Berézina es, por lo tanto, una especie de respuesta a Nevaba. Donde antes interesaba el trabajo de los personajes y sus relaciones en Moscú, ahora prima transmitir la desesperación del camino de vuelta y el enfrentamiento a la mayor arma de los rusos, su clima. En realidad ambas obras podrían considerarse casi complementarias, construyendo entre ambas una narración más rica y efectiva de la historia que solamente podría ser mejor si Richaud hubiese encontrado la manera de incluir los episodios más duros de la última parte de la novela en su guion, algo que compensa con algún otro lance de su propia cosecha igualmente chocante y efectivo.

La historia de la derrota

Cuando en francés se quiere hacer referencia a una derrota particularmente dolorosa, sobre todo en lo deportivo o lo electoral, se dice en ocasiones que «es una Berézina». Hasta tal punto el cruce del río que cerró la huída de Rusia se ha convertido en un elemento básico de la cultural del país transpirenaico. Lo de menos es que la batalla de Berézina fuese una victoria, por muchas bajas que se sufrieran.

Es comprensible que la ingente cantidad de muertos sufridos en la campaña de Rusia, que los especialistas todavía discuten pero que arroja cantidades seguramente superiores a los trescientos cuarenta mil hombres, hiciera que la campaña rusa de Napoleón entrara a toda velocidad en el imaginario colectivo europeo. Las obras literarias que la han ido contando, por si fuera poco, han ayudado a que pueda ser una de nuestras primeras referencias para hablar de un desastre militar incomparable.

Cuando el mismísimo Tolstoi en Guerra y paz trató el tema del que vas a escribir deberías ponerte a temblar. Por suerte para nosotros, tanto Rambaud primero como Richaud y Gil después no se vieron frenados por la sombra de semejante autor sino que han tratado de aportar su granito de arena para la narración de una derrota que nos habla sobre nosotros mismos y sobre nuestro mundo tanto como les habló del suyo a los habitantes de la Francia napoleónica.

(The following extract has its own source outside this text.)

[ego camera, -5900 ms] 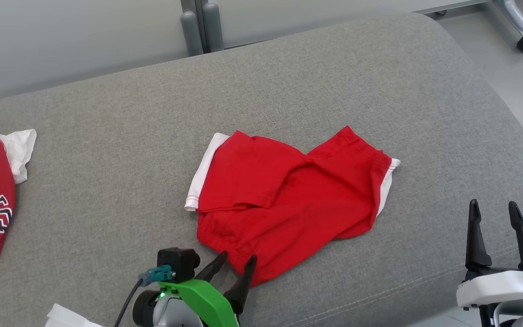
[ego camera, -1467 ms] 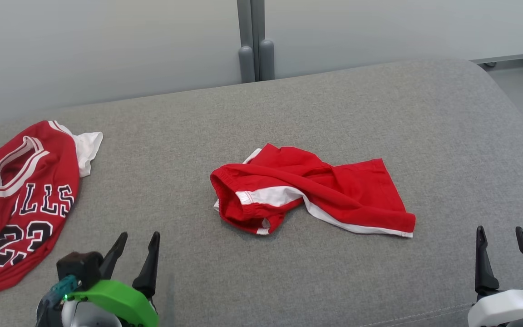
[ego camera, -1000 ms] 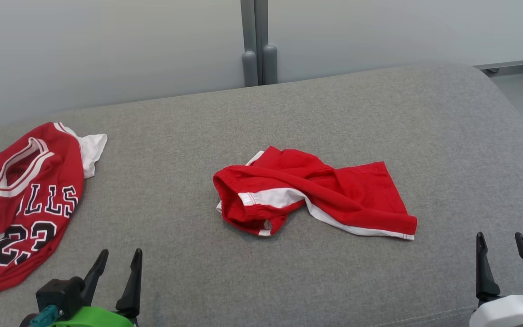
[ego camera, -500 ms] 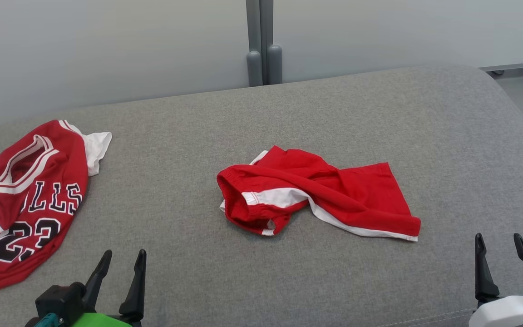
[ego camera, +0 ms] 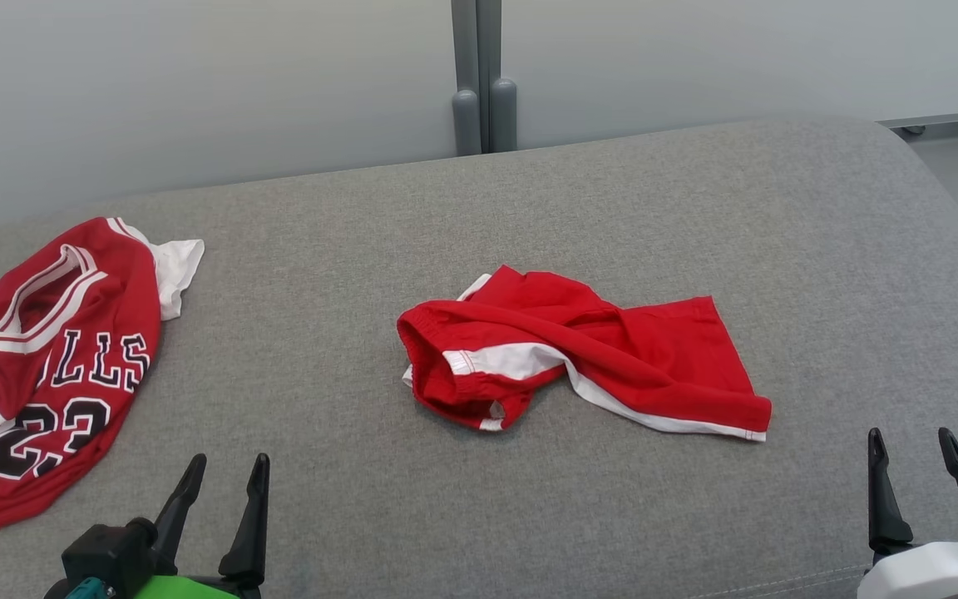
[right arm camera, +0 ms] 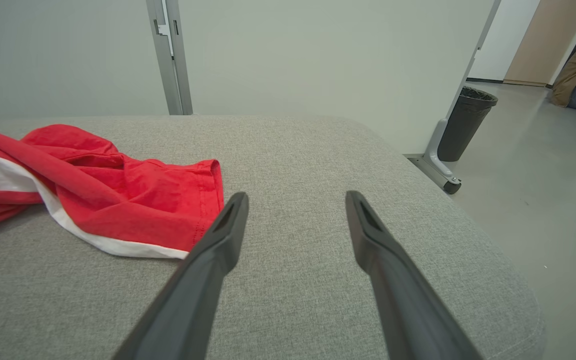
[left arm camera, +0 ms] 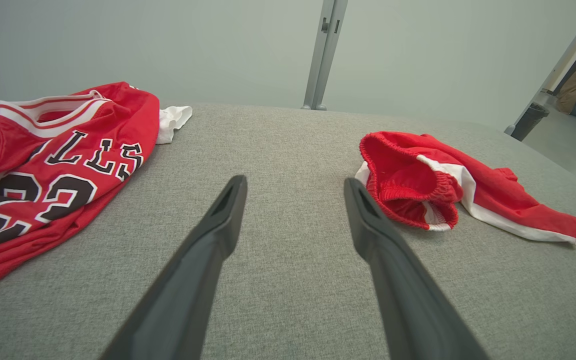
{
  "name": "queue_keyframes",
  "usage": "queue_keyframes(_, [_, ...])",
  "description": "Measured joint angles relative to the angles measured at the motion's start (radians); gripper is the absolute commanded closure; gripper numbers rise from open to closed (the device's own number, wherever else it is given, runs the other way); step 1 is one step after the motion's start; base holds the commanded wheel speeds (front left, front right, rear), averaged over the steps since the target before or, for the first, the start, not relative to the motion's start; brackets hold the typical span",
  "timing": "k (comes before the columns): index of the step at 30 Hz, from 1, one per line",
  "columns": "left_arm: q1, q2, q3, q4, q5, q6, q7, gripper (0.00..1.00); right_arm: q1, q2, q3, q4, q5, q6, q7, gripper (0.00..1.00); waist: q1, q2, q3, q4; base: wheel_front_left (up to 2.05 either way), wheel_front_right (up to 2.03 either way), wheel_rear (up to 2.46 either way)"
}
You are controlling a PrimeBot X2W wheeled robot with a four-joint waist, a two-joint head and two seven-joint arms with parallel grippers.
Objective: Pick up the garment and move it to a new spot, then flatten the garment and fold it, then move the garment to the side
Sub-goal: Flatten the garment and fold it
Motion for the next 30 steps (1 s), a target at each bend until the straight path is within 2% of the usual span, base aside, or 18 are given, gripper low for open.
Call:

Porque tanto en Nevaba como en Berézina podemos ver cómo la guerra, al final, es el peor de los negocios para aquellos que son verdaderos creyentes, para las clases populares; son los que se mueven por diversos intereses, quienes tienen en el poder, los que pueden salir perfectamente librados de ella. El destino de los diferentes personajes es una buena muestra de esa idea de la guerra como una tortura para los pobres y casi un divertimento para los ricos, una actividad que puede acabar con tu vida si eres un soldado de a pie, pero que seguramente no te suponga más que una incomodidad temporal si eres, por ejemplo, el emperador de Francia. Y es que siempre ha habido diferencias que no han desaparecido con el paso del tiempo. Podría llegar a decirse que da la impresión de que el abismo se ha ido haciendo aún más ancho y profundo.